Bottom line: GPT-5 represents a huge step up in AI capabilities – it’s more powerful and feature-rich than GPT-4 or GPT-3.5 by all official measures. It opens up new possibilities with its enhanced coding skills, creativity, and reasoning. Yet, its launch proved that newer isn’t always better for everyone right away. Certain tasks and users saw regressions or differences that mattered to them, leading to OpenAI rolling back its all-in approach and offering the safety net of older models.
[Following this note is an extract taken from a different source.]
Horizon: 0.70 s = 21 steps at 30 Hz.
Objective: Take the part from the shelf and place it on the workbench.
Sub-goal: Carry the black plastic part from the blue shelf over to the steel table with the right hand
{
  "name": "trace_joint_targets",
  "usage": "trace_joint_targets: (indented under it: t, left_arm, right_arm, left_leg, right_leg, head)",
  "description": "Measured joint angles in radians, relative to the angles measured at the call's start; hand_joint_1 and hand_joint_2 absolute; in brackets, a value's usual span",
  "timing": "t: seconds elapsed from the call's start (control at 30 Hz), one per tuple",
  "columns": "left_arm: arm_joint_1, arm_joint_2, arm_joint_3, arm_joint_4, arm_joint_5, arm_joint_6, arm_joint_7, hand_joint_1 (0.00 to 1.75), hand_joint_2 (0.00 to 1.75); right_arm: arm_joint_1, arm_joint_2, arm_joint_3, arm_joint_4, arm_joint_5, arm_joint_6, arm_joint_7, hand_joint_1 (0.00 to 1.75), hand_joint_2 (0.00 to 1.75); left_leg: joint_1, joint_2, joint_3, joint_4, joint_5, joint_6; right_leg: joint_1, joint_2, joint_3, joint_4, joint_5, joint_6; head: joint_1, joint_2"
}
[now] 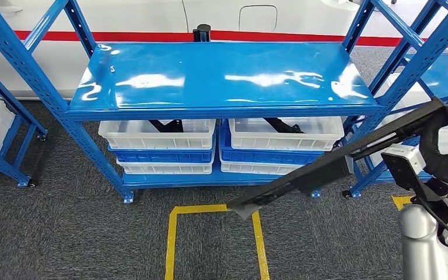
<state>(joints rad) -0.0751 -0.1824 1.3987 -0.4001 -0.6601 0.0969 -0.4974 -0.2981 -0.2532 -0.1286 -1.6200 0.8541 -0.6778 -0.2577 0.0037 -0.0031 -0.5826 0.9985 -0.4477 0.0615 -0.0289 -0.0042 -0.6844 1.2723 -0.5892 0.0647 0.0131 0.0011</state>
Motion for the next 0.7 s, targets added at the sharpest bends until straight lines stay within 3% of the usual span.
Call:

The fact that OpenAI brought GPT-4 back (after initially phasing it out) shows how important user sentiment and trust are in this space. Going forward, OpenAI will likely continue improving GPT-5 to address its weaknesses, while giving users a say in which model they prefer. For now, ChatGPT users can experiment with GPT-5’s cutting-edge abilities while still having access to the dependable GPT-4 and 3.5 – getting the best of both worlds as OpenAI navigates this transition.